◆ Task to carry out
From the entries that follow, copy exactly the lines beginning at the line holding "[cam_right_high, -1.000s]" and continuing through the line holding "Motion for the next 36".

◆ Records for the task
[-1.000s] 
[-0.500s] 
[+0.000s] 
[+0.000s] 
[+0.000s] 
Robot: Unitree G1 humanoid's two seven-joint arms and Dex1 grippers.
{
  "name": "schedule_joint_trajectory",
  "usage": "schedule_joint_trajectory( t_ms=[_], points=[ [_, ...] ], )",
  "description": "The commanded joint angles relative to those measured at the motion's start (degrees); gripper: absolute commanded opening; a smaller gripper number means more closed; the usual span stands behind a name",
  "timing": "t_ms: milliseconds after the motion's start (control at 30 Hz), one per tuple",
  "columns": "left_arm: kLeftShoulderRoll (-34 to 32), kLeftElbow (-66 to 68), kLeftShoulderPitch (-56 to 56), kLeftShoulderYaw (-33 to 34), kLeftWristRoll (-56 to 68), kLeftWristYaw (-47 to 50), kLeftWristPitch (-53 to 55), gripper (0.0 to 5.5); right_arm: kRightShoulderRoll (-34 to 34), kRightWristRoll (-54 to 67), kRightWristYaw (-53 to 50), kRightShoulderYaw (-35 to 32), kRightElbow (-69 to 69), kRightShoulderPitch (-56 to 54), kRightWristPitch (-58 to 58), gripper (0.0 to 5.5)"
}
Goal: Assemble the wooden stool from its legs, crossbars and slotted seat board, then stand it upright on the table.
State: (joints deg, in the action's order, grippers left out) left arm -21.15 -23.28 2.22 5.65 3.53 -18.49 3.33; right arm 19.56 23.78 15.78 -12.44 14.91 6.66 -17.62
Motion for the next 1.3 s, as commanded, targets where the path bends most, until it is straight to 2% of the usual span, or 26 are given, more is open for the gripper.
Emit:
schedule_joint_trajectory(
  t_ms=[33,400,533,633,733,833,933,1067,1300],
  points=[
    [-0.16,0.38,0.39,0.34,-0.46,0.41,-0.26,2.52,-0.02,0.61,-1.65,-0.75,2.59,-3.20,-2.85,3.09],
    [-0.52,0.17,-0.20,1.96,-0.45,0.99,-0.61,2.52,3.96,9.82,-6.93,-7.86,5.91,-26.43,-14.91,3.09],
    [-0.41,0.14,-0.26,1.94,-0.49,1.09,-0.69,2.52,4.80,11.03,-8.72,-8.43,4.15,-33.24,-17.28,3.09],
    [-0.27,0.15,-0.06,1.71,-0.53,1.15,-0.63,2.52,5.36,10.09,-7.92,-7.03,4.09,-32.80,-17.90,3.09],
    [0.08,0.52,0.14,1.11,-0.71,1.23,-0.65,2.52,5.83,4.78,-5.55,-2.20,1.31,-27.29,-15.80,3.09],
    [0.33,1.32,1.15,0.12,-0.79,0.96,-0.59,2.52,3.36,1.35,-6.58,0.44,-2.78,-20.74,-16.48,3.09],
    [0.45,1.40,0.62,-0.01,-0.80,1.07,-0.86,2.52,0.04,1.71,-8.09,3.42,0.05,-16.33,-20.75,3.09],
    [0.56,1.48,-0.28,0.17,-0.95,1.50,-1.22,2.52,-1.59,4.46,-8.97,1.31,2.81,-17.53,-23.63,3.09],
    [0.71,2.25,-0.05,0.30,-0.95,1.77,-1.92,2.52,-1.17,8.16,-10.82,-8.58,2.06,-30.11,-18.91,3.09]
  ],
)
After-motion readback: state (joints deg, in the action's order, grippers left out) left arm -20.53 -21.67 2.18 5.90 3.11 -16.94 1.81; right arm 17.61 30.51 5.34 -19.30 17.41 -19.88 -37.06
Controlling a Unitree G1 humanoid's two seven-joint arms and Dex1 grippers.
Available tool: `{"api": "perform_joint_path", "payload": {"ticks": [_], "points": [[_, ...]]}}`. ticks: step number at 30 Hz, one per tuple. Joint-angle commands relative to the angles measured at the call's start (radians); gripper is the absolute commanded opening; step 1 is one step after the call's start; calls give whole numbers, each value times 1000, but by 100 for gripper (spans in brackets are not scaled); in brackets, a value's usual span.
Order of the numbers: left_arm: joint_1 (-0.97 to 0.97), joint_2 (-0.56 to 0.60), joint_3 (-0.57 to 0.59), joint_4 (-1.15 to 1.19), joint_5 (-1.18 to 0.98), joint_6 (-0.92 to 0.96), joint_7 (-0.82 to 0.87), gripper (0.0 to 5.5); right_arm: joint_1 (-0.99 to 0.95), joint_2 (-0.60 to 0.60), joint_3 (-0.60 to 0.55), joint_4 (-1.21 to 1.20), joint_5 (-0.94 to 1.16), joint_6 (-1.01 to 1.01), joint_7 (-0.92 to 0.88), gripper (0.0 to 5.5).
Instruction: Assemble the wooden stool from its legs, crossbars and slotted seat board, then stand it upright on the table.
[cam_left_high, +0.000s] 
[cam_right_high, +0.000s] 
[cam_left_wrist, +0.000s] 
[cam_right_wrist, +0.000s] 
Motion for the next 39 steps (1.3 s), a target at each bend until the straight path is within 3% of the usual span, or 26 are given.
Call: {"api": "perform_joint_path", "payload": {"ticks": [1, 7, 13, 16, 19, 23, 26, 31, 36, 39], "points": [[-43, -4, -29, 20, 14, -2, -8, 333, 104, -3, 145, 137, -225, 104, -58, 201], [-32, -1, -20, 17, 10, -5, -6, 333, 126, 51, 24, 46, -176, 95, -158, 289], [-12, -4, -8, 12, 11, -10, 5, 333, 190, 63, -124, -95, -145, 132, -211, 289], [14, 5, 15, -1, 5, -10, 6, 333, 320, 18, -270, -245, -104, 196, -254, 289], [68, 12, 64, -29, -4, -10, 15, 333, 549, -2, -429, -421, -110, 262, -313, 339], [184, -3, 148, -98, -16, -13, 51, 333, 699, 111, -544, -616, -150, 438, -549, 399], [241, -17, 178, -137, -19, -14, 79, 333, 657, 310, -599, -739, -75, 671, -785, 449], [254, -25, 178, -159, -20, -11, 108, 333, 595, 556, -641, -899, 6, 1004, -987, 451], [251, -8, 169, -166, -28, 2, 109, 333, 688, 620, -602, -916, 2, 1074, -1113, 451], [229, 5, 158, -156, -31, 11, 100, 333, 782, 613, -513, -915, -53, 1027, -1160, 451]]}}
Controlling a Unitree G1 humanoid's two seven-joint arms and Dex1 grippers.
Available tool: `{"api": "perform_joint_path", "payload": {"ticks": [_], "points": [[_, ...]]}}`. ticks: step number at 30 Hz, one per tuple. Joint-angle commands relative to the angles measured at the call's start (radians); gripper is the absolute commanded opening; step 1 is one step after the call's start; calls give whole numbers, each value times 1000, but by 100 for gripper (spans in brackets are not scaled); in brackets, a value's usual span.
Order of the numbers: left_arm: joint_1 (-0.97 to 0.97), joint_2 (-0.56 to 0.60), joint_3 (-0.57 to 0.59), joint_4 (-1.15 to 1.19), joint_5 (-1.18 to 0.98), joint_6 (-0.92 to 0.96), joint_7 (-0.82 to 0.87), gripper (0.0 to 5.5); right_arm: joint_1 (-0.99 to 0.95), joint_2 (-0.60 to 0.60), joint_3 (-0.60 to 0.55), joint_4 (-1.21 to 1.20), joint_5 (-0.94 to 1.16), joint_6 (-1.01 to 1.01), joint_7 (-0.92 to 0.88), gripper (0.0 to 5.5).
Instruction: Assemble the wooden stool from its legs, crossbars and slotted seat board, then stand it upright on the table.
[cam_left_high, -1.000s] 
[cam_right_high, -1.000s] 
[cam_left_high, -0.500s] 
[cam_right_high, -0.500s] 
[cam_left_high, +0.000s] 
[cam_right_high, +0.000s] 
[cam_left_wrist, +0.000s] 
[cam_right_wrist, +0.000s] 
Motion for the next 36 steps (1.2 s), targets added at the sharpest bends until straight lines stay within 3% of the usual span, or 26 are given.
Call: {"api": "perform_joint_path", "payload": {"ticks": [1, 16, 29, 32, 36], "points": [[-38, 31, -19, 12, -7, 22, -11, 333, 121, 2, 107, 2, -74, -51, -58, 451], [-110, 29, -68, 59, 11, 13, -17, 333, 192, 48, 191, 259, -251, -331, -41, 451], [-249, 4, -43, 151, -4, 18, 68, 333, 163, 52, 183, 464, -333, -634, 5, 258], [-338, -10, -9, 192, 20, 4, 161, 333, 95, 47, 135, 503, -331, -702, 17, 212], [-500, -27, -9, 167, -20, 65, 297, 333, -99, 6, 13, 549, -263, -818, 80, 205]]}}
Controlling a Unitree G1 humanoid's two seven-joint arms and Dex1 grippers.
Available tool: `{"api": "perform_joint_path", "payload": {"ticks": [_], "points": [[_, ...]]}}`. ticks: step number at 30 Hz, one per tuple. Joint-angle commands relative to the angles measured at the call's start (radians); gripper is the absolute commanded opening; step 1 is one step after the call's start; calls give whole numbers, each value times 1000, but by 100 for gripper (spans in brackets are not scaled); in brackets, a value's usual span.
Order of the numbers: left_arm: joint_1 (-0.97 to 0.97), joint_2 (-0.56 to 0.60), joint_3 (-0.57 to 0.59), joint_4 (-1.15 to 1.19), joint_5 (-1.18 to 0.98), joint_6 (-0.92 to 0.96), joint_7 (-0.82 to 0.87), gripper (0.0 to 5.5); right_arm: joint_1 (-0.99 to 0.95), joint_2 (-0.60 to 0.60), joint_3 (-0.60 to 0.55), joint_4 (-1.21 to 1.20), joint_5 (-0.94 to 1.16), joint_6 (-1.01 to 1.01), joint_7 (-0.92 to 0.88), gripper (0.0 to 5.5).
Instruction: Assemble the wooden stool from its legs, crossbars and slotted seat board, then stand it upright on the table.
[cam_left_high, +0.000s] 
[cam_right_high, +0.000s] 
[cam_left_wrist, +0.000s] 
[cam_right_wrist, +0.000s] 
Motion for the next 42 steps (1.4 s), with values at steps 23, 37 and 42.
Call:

◆ Response to this exercise
[cam_right_high, -1.000s] 
[cam_left_high, -0.500s] 
[cam_right_high, -0.500s] 
[cam_left_high, +0.000s] 
[cam_right_high, +0.000s] 
[cam_left_wrist, +0.000s] 
[cam_right_wrist, +0.000s] 
Motion for the next 36 steps (1.2 s), targets added at the sharpest bends until straight lines stay within 3% of the usual span, or 26 are given.

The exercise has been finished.